Suddenly Queen Ursula became a lot less chatty. So the Times took the matter to the EU’s own top court to get the disclosure. And now this court has said, in legal terms, that Ursula can’t just ghost the Times – and the public by extension – without giving a real reason. That there has to be a “plausible explanation to justify the non possession” of the texts. And also, the court says that “the Commission has failed to explain in a plausible manner” why it thought that these messages were so trivial that they could be vaporized like they were just her Eurovision contest text voting and not a matter of public record which, by definition, should be maintained.
Out of these little chats came €71 billion in Covid jab contracts with Big Pharma’s Pfizer and AstraZeneca – 11 of them to be precise, totaling 4.6 billion doses, paid for with cash taken straight from EU taxpayers. Enough for ten doses for every EU citizen.
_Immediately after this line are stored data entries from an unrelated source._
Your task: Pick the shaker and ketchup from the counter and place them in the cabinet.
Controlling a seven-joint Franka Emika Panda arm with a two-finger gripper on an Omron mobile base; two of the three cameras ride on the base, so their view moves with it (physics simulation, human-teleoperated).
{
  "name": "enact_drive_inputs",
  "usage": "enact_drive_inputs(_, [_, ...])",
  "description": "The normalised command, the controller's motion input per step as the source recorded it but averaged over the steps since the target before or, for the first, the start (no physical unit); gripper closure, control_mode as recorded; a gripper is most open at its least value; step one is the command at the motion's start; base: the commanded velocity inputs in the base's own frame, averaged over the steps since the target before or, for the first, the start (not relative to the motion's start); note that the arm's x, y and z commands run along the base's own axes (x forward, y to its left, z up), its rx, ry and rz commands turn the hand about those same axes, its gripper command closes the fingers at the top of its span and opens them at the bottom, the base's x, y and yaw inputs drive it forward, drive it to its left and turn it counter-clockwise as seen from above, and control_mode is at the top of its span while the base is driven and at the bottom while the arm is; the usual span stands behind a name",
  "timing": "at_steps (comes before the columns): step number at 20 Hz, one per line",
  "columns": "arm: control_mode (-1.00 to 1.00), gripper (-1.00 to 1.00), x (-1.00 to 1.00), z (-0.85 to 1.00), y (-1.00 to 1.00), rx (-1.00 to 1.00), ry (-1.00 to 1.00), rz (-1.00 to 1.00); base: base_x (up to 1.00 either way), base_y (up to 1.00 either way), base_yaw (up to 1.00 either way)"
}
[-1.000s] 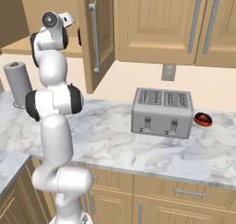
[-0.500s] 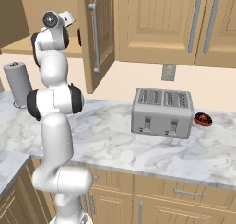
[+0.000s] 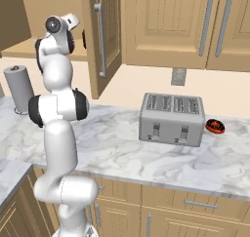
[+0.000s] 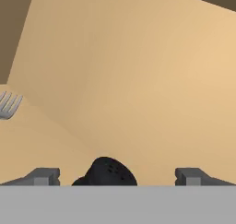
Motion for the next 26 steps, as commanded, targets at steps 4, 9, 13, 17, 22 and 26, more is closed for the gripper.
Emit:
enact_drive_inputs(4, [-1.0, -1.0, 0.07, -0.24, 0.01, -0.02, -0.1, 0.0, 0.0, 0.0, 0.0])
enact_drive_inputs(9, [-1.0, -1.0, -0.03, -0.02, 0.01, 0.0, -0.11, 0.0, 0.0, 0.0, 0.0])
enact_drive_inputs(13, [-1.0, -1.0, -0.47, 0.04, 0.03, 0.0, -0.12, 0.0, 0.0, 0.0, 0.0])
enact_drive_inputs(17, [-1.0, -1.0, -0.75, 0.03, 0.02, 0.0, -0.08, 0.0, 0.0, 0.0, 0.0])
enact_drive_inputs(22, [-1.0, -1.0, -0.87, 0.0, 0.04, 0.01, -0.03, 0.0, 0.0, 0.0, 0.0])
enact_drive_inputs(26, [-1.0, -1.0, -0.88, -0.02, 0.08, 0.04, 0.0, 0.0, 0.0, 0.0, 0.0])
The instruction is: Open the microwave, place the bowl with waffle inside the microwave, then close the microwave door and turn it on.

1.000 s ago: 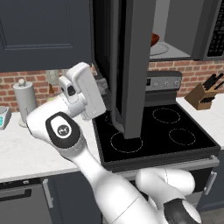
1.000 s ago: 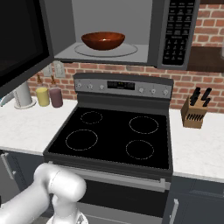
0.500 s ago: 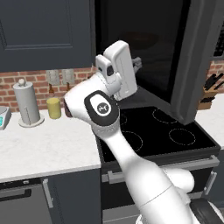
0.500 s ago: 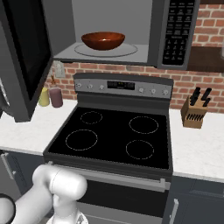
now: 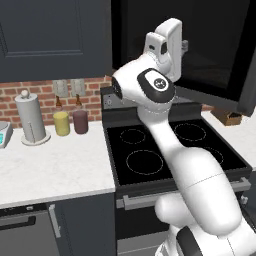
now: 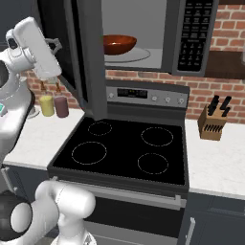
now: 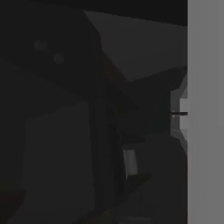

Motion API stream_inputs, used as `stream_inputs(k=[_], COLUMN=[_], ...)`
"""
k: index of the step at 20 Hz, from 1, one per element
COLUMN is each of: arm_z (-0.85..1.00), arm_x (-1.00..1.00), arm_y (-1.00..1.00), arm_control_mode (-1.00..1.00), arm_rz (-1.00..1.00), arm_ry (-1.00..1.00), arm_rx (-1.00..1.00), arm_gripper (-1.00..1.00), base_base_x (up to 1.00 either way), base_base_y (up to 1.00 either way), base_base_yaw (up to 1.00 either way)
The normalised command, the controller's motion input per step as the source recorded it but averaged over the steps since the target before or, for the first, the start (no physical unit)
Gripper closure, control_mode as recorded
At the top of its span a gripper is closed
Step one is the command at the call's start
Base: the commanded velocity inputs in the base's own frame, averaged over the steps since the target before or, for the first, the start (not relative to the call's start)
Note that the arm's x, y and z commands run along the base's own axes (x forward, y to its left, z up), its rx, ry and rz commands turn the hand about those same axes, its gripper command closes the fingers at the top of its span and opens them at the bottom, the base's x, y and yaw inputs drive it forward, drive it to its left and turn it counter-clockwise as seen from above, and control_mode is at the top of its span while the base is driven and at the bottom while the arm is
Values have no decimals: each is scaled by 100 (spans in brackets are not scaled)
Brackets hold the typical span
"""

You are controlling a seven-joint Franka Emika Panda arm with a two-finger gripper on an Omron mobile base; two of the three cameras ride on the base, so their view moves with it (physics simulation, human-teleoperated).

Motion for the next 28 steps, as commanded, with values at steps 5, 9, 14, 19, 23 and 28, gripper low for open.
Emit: stream_inputs(k=[5, 9, 14, 19, 23, 28], arm_z=[43, 2, -40, -15, 0, 0], arm_x=[95, 100, 100, 100, 100, 100], arm_y=[-37, -54, -53, -55, -48, -31], arm_control_mode=[-100, -100, -100, -100, -100, -100], arm_rz=[27, 44, 48, 46, 46, 41], arm_ry=[0, 9, 5, 0, 0, 0], arm_rx=[29, 37, 31, 31, 32, 30], arm_gripper=[100, 100, 100, 100, 100, 100], base_base_x=[0, 0, 0, 0, 0, 0], base_base_y=[0, 0, 0, 0, 0, 0], base_base_yaw=[0, 0, 0, 0, 0, 0])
Turns out that freewheeling it may have resulted in some consequences that could have been avoided had a diverse group of minds been engaged on the issue, as protocol normally dictates, and not just Ursula’s. It’s not like there hasn’t been a costly fallout from all this. A big chunk of the EU, including Germany, Poland, Bulgaria, Hungary, Lithuania, Estonia, Slovakia, and the Czech Republic, is shouting about surplus doses for which they’re on the hook, urging Brussels to renegotiate the contractual terms with Big Pharma. Germany alone has reportedly trashed 200 million of them. Tricky to negotiate, though, when no one’s even sure what the terms were, as the second-highest European court pointed out last year. “The Commission did not give the public sufficiently wide access to the purchase agreements for COVID-19 vaccines… The Commission did not demonstrate that wider access to those clauses would actually undermine the commercial interests of those undertakings,” it ruled.
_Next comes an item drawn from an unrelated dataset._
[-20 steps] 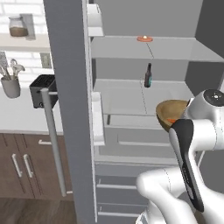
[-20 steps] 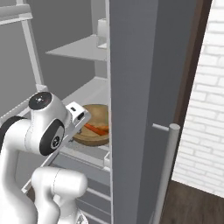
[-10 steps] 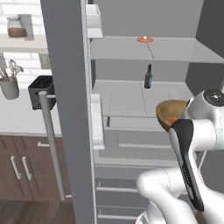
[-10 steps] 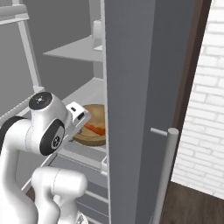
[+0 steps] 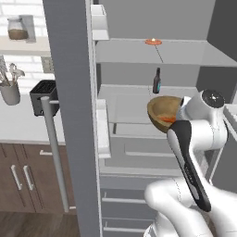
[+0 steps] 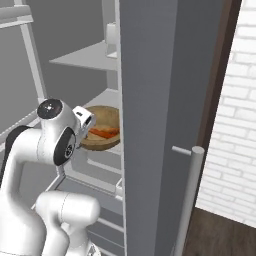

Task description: Pick the chicken drumstick and carrot from their plates and place them in the bowl. Then put the bowl in the fridge.

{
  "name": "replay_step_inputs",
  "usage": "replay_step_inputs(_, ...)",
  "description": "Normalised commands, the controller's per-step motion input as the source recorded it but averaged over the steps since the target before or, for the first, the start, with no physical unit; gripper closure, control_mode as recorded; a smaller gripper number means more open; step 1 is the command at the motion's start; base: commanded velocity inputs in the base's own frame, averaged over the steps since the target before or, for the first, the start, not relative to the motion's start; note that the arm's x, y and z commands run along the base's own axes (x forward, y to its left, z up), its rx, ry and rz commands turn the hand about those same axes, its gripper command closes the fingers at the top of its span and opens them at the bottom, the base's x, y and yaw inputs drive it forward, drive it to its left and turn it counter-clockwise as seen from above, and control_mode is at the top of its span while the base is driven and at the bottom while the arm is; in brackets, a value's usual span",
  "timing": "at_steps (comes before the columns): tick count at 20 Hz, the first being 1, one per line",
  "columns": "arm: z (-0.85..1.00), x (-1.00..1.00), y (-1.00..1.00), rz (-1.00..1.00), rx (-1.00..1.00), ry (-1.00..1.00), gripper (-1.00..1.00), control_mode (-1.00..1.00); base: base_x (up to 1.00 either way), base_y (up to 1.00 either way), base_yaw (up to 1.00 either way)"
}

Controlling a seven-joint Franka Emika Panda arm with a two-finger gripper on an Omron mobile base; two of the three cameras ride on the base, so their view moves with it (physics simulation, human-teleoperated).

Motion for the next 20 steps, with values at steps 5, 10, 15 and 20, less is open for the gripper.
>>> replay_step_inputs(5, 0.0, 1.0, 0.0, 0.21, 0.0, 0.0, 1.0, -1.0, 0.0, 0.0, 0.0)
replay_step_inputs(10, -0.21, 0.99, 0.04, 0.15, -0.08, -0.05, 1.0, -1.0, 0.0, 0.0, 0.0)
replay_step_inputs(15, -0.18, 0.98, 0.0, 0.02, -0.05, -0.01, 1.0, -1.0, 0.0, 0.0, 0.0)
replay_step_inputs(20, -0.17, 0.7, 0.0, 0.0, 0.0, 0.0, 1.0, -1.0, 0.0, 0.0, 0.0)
The details of these contracts – how they were made, what they say, and how anyone’s supposed to back out of them if citizens politely decline to max out their ten-jab punch card – remain a mystery.
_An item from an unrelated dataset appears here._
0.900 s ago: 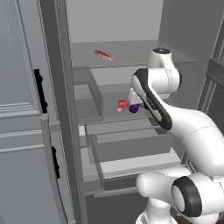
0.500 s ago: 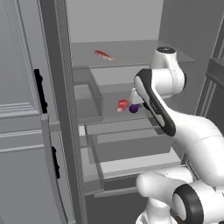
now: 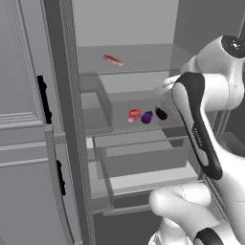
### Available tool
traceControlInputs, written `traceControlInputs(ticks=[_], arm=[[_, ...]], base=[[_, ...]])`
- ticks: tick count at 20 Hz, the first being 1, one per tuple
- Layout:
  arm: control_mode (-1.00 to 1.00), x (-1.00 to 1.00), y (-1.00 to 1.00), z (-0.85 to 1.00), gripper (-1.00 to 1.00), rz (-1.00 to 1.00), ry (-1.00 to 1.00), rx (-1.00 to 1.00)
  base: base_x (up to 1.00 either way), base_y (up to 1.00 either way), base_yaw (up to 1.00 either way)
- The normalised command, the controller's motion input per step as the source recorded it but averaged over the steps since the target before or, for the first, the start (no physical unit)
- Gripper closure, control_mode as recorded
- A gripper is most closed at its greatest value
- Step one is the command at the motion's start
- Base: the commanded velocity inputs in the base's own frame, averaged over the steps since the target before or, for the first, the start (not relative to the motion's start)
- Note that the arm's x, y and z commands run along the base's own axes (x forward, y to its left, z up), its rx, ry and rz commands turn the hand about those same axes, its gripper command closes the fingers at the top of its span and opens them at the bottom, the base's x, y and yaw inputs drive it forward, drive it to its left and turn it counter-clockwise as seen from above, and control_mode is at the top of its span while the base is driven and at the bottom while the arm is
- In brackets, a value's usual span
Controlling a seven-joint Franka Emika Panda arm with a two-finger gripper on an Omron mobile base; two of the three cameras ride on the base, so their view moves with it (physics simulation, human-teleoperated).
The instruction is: Place one eggplant and one steak in each tupperware on the nearby counter, to pack two identical lunches.
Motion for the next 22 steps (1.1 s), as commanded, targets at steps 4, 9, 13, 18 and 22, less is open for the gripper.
traceControlInputs(ticks=[4, 9, 13, 18, 22], arm=[[-1.0, 0.29, 0.13, 0.94, -1.0, 0.09, -0.22, 0.09], [-1.0, 0.88, 0.42, 0.21, -1.0, 0.06, -0.01, 0.16], [-1.0, 0.75, 0.55, 0.01, -1.0, 0.0, -0.06, 0.1], [-1.0, 0.65, 0.67, -0.05, -1.0, -0.01, 0.0, -0.03], [-1.0, 0.75, 0.18, -0.12, -1.0, -0.02, 0.0, -0.03]], base=[[0.0, 0.0, 0.0], [0.0, 0.0, 0.0], [0.0, 0.0, 0.0], [0.0, 0.0, 0.0], [0.0, 0.0, 0.0]])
Back in 2024, Brussels more or less shrugged and suggested that it could really only be as transparent as the courts forced it to be. So hey, what can you do? “In general, the Commission grants the widest possible public access to documents, in line with the principles of openness and transparency,” the EU said, underscoring that the lower court ruling “confirmed that the Commission was entitled to provide only partial access.”
Well, good news, guys! Your very own top court just ruled that you can now be a lot more transparent! So go crazy. Be the change that you keep saying you want to be in the world. Nothing is holding you back now. If transparency were a vaccine, this court just gave Ursula a booster. So we’ll see if it takes. I won’t hold my breath.